I welcome Fr. Healy and Sr. Brigid Reynolds and thank them for their presentation. Something struck me as I read and listened to the contribution. I attended an event yesterday at which Down Syndrome Ireland made a presentation to make politicians aware of its vote and how important it is. The point was made that much of the literature, manifestos and such that we use at elections goes over the heads of people and they do not understand them. Language is very important. One might consider what was written in the presentation today about social justice. The delegates have written to the Taoiseach urging him to ensure that the European Council spring meeting agrees to "guarantee the sustainability of social protection systems and universal access to services of general interest, strengthen the social open method of co-ordination". Do the delegates believe that the people for whom they work could understand that type of language? What does it mean? Perhaps they might comment on that point.
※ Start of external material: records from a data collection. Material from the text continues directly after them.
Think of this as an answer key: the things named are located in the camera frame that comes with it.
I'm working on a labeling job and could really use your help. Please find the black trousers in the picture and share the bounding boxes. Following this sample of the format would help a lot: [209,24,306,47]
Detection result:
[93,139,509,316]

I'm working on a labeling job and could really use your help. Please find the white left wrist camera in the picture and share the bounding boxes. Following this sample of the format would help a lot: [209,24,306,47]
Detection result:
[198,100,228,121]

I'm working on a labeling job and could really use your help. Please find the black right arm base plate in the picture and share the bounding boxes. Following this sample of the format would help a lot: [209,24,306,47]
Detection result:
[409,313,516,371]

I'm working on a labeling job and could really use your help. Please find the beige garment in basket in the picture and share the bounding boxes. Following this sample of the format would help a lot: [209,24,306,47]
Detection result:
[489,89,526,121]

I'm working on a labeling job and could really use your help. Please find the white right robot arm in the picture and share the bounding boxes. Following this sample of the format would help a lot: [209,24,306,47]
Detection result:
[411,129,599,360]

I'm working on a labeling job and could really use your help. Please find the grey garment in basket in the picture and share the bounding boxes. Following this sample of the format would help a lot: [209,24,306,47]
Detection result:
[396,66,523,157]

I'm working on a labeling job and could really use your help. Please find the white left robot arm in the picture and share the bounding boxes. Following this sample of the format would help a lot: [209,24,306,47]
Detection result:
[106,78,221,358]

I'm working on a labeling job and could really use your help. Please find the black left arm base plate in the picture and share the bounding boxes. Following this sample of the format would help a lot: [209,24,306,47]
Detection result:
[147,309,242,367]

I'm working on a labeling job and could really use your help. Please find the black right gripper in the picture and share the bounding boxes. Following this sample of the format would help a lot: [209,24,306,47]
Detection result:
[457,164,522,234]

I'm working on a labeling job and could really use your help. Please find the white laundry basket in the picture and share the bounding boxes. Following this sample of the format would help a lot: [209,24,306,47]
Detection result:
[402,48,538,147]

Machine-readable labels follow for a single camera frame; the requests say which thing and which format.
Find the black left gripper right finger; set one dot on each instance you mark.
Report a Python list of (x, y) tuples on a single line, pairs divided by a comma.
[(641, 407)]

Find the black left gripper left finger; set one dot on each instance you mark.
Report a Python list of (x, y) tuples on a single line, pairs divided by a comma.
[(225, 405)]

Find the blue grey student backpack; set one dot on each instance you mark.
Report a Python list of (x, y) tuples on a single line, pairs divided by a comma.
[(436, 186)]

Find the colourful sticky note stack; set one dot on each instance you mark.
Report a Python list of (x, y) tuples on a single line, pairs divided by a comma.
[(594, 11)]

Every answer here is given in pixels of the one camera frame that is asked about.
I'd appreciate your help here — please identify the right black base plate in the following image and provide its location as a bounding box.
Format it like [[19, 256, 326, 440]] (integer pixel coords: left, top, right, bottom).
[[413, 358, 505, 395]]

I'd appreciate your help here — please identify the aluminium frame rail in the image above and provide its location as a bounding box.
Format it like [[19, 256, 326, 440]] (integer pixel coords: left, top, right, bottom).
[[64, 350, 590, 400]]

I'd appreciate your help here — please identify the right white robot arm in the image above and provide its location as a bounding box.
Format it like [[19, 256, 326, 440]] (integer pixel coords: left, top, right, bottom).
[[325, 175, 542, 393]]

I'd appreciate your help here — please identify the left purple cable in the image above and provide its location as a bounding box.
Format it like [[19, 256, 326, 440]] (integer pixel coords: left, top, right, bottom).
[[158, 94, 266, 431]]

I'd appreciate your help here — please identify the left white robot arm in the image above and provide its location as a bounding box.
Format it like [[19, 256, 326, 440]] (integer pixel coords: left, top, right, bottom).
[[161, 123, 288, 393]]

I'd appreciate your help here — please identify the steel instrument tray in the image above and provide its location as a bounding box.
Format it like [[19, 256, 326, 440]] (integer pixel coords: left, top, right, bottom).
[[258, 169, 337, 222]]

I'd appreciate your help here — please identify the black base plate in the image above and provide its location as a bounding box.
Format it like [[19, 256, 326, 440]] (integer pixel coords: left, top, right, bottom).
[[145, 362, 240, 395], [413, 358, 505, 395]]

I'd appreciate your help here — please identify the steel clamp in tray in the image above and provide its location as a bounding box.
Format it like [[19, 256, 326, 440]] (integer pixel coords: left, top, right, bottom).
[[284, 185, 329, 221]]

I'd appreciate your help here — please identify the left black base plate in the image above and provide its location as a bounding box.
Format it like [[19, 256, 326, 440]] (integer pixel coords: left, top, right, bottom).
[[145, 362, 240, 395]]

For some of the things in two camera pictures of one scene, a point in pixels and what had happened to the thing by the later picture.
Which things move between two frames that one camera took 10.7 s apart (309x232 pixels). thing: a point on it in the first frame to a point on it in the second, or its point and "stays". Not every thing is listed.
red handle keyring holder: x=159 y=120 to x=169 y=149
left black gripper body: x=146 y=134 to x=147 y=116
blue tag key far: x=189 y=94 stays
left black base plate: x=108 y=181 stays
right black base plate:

When it comes to EU strategy, we deal at European level. However, from the point of view of Government, what if the Taoiseach were to ring Fr. Healy today and ask him which two measures he would like the Government to implement that would impact significantly? Deputy Dooley just reminded me that Fr. Healy had that opportunity before but that was a different era. It happened in Cork. That presented various challenges for us.

The Deputy is not so bad himself.

If there were two measures that we could introduce as a Government that would significantly impact——

Some people guessed that was me.

The Deputy was socially excluded at the time.

I refuse to be led into this debate and I call on members to return to the subject matter under focus.

The inclusion policy worked in that instance.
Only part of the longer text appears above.